— In a proceeding pursuant to Social Services Law § 384-b and Family Court Act article 6 to permanently terminate parental rights on the ground of permanent neglect due to mental illness, the petitioner appeals from so much of an order of the Family Court, Queens County (Ambrosio, J.), dated March 28, 1988, as dismissed the petition insofar as it is asserted against the natural mother.
Ordered that the order is affirmed insofar as appealed from, without costs or disbursements.
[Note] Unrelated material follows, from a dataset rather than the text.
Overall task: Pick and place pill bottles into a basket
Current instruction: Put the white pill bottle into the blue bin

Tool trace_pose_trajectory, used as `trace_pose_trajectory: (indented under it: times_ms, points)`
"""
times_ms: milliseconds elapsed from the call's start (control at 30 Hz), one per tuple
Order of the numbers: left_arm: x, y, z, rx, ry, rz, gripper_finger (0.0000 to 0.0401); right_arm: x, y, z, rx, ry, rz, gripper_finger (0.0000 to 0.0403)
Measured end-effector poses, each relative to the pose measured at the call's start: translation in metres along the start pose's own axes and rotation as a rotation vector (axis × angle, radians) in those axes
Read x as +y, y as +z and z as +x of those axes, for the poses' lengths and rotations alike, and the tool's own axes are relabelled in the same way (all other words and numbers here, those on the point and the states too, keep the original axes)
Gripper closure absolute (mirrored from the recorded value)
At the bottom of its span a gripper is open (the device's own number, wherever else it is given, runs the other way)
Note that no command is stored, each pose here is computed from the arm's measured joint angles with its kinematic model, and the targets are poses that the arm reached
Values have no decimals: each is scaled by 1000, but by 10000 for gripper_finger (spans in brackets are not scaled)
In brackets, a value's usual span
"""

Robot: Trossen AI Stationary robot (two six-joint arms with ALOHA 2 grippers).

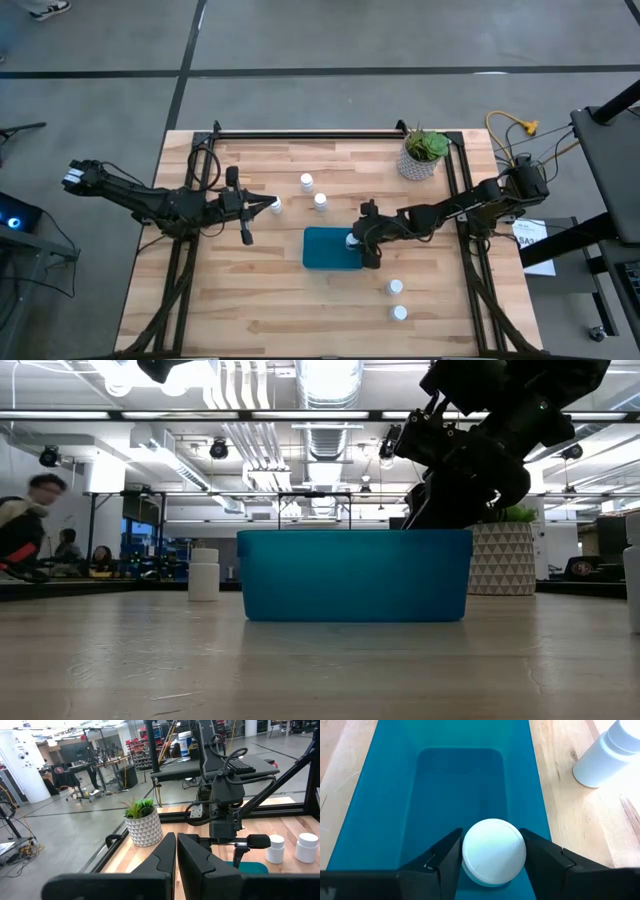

The Family Court found that the petitioner, the Brooklyn Home for Children, has not demonstrated the statutorily mandated diligent efforts to assist the mother in planning for the return of Erica. Therefore, it held that there can be no finding of permanent neglect by the mother. We agree. In a proceeding to terminate parental rights based on permanent neglect, the threshold consideration is whether the agency has discharged its statutory obligation to exercise diligent efforts to encourage and strengthen the parental relationship (see, Matter of Jamie M., 63 NY2d 388; Matter of Sheila G., 61 NY2d 368). In the instant case, the crux of the petitioner’s allegation of permanent neglect against the mother was that she refused to cooperate with the agency’s supervised home visitation and thereby failed to plan for Erica’s return. However, the evidence shows that the agency caseworkers did not adequately help the mother to plan for Erica’s return. Despite *596the fact that the mother, with the assistance of her therapists, took significant steps on her own through psychotherapy and educational and vocational programs to improve her ability to parent, the petitioner did little or nothing to assist her in these efforts. The petitioner’s contention that it was excused from further diligent efforts on the mother’s behalf because she was uncooperative is not persuasive. Only under extreme circumstances, where the child’s welfare would be jeopardized to do so, may the agency discontinue its efforts to reunite the parent with the child (see, Matter of Ray A. M., 37 NY2d 619; Matter of LeBron, 140 AD2d 276; Carrieri, Practice Commentary, McKinney’s Cons Laws of NY, Book 52A, Social Services Law § 384-b, at 139). In the instant case, both the parent and the child have expressed a desire to be together and there is a loving relationship between them. The caseworker has acknowledged that during visits that he supervised, the mother showed concern for Erica’s well-being and school progress, and reflected that concern by teaching the child about the dangers of drug and sex abuse, despite the caseworker’s characterization of this as inappropriate. Therefore, since the petitioner has not shown by clear and convincing evidence that it has exercised diligent efforts in assisting the mother to plan for her daughter’s future, the Family Court properly dismissed the petition insofar as it is asserted against her.
Moreover, the petitioner has failed to show, by clear and convincing evidence, that the mother is, presently and for the foreseeable future, unable, by reason of mental illness or mental retardation, to provide proper and adequate care for her child (see, Matter of Dochingozi B., 57 NY2d 641; Social Services Law § 384-b [4] [c]). The Family Court held that "it is far from clear that the respondent [mother] can not be given parenting skills to deal with appropriately disciplining her child in the future”. Its findings must be accorded the greatest respect (see, Matter of Nathaniel T., 67 NY2d 838). Mangano, J. P., Thompson, Eiber and Balletta, JJ., concur.